Estudos de desenvolvimento pulmonar mostraram que quando rudimentos pulmonares isolados sem vasos sanguíneos são implantados subcutaneamente ou debaixo de cápsulas renais, eles formam pulmões com vasculatura que – notavelmente – se desenvolvem tanto por vasculogênese quanto por angiogênese, com a característica rede vascular e alveolar . Estes achados sustentam o conceito de que existem programas genéticos para o desenvolvimento das vasculaturas altamente específicas, mas que estes são modulados por fatores extrínsecos fornecidos pelas células circundantes, a matriz extracelular e fatores de crescimento secretados e citocinas, proporcionando assim plasticidade e diversidade.
A plasticidade fenotípica e diversidade de células endoteliais não se manifesta apenas durante o desenvolvimento embrionário, mas é também central para a função normal de vários órgãos. Isto é evidente no corpo lúteo, um corpo que se forma a partir de um folículo do ovo após o óvulo ser liberado. Os subtipos morfológicos das células endoteliais microvasculares no corpo lúteo foram definidos de acordo com sua forma (epitélioide, fuso, redondo ou poligonal), a presença de vacúolos citoplasmáticos e o padrão de filamentos de actina e vimentina. Populações distintas destas células são mais ou menos proeminentes em vários estágios do ciclo mensal de formação e regressão do corpus luteum. A formação do corpo lúteo inclui uma explosão transitória de angiogênese, com crescimento e proliferação de células endoteliais que expressam altos níveis de citoqueratinas, N-cadherina e E-cadherina, e estabelecimento de uma rede vascular contínua e de justa função; este processo é modulado pela gonadotropina coriônica humana, peptídeos vasoativos e citoquinas. Com a subsequente regressão do corpo lúteo, a rede é dissolvida, à medida que o endotélio transdifere, produzindo junções intercelulares interrompidas e descontínuas. A permeabilidade aumenta, as células endoteliais apoptose, os capilares regridem e/ou tornam-se ocluídos, e o corpo lúteo degenera, para se preparar para o próximo ciclo.
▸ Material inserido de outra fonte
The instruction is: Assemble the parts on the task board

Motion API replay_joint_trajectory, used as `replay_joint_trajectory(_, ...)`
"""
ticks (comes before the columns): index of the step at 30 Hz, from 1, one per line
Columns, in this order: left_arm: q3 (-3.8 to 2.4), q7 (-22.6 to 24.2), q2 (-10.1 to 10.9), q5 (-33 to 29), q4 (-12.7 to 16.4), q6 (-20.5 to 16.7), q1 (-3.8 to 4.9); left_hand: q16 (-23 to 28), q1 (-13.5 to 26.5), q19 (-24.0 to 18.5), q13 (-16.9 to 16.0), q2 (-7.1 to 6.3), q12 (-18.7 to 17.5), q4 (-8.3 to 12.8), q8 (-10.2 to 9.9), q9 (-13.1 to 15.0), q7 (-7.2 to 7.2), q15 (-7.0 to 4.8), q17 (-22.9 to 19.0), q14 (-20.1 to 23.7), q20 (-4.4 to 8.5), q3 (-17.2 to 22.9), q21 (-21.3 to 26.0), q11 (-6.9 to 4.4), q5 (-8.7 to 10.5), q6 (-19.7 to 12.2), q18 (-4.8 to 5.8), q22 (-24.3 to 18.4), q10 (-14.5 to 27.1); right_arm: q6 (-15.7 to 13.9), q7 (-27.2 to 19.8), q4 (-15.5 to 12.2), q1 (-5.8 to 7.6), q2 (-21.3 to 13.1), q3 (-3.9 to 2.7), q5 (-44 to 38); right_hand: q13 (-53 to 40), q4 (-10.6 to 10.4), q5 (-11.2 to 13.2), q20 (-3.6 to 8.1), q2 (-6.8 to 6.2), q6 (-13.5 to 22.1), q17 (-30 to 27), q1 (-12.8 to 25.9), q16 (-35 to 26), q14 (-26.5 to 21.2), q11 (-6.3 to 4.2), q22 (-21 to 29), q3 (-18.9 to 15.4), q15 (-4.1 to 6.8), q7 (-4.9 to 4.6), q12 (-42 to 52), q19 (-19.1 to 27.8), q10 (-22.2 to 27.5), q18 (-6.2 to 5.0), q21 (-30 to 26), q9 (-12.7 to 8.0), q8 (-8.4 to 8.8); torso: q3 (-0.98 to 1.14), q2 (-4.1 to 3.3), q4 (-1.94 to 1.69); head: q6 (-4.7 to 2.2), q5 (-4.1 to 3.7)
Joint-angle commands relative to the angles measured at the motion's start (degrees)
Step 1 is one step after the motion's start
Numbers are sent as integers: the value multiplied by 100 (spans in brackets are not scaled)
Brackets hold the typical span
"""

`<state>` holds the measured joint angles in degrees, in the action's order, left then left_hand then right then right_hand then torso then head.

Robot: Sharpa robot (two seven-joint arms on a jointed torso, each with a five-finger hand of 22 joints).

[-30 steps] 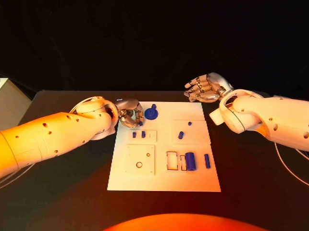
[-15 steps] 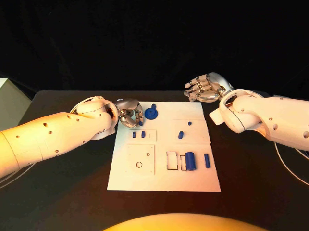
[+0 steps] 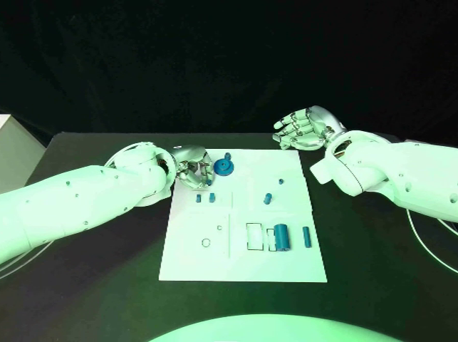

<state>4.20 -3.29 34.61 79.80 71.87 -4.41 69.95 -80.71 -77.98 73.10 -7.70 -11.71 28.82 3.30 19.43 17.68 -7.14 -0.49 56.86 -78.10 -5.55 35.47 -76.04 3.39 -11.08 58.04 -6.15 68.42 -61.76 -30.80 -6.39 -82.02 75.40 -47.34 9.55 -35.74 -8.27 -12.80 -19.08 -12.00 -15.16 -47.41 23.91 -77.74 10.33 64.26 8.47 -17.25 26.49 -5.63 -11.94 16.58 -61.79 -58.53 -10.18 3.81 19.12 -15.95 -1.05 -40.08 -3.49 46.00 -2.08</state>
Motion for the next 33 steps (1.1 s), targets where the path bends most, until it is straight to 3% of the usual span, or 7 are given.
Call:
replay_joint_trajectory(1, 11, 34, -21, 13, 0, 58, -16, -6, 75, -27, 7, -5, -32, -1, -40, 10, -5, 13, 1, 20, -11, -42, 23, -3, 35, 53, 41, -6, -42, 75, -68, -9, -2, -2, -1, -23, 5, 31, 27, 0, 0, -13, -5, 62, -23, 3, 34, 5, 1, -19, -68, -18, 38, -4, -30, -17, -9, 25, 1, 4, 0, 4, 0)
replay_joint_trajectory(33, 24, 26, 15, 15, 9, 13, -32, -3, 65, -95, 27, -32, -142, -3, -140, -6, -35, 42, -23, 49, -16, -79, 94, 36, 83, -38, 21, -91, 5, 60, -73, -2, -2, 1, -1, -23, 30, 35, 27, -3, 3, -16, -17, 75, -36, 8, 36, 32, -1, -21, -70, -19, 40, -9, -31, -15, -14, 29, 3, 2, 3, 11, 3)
Não só esta extraordinária plasticidade e diversidade de células endoteliais é crucial para o ciclo luteal normal, mas as células endoteliais do corpo lúteo da gravidez também apresentam propriedades únicas de ligação à lectina, distintas das observadas no estado não grávido.
A circulação linfática é composta por uma rede de capilares de paredes finas e descontínuas que transportam fluido, macromoléculas e células imunitárias. A extensão da diversidade das células linfáticas endoteliais ainda não foi avaliada, mas qualquer conhecimento disso pode ser importante para a nossa compreensão da vigilância imunológica e de como as células tumorais se metástase através dos vasos linfáticos. Embora os fatores extrínsecos e intrínsecos que regulam a formação dos vasos linfáticos e a especificação dos órgãos e tecidos linfáticos sejam em grande parte desconhecidos, parece que a expressão do fator de transcrição Prox1 sinaliza uma mudança no comprometimento de um fenótipo endotelial venoso para um fenótipo linfático . Estudos de perfil de transcrição de células isoladas identificaram vários marcadores que são notavelmente upregulados em células endoteliais linfáticas em comparação com células endoteliais sanguíneas, incluindo Prox1, LYVE-1 (um marcador de função desconhecida), as quimiocinas CCL21 e RANTES, o fator-1 derivado de células estromais e o regulador de angiogênese angiopoietina-2.